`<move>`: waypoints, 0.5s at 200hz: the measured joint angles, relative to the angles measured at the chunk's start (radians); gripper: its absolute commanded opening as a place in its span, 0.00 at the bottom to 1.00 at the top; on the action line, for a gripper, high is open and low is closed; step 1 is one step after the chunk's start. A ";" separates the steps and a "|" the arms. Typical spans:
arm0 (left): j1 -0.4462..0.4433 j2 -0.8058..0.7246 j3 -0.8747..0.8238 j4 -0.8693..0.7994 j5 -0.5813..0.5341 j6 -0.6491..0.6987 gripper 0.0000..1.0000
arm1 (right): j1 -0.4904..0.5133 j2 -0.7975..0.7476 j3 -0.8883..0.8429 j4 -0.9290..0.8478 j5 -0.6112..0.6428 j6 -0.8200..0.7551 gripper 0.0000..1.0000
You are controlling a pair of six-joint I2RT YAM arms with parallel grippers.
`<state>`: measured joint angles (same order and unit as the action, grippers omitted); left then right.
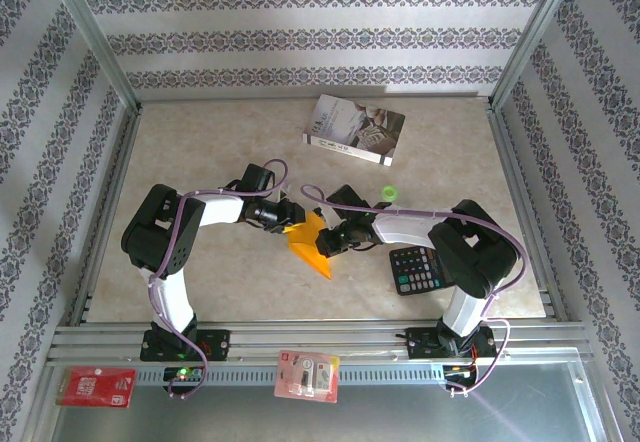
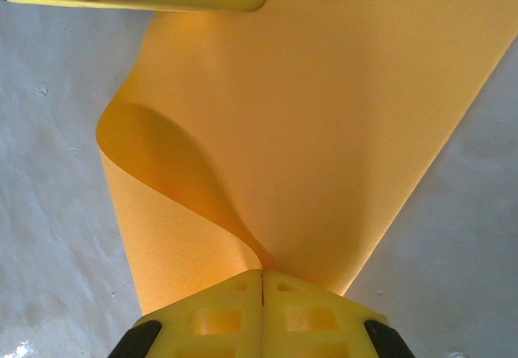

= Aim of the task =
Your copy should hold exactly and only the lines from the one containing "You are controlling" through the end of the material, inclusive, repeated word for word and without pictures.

= Written answer =
You are controlling a pair of six-joint I2RT YAM arms with parallel grippers.
`<state>`: measured joint angles (same order and unit as the action, grippers omitted); left then right.

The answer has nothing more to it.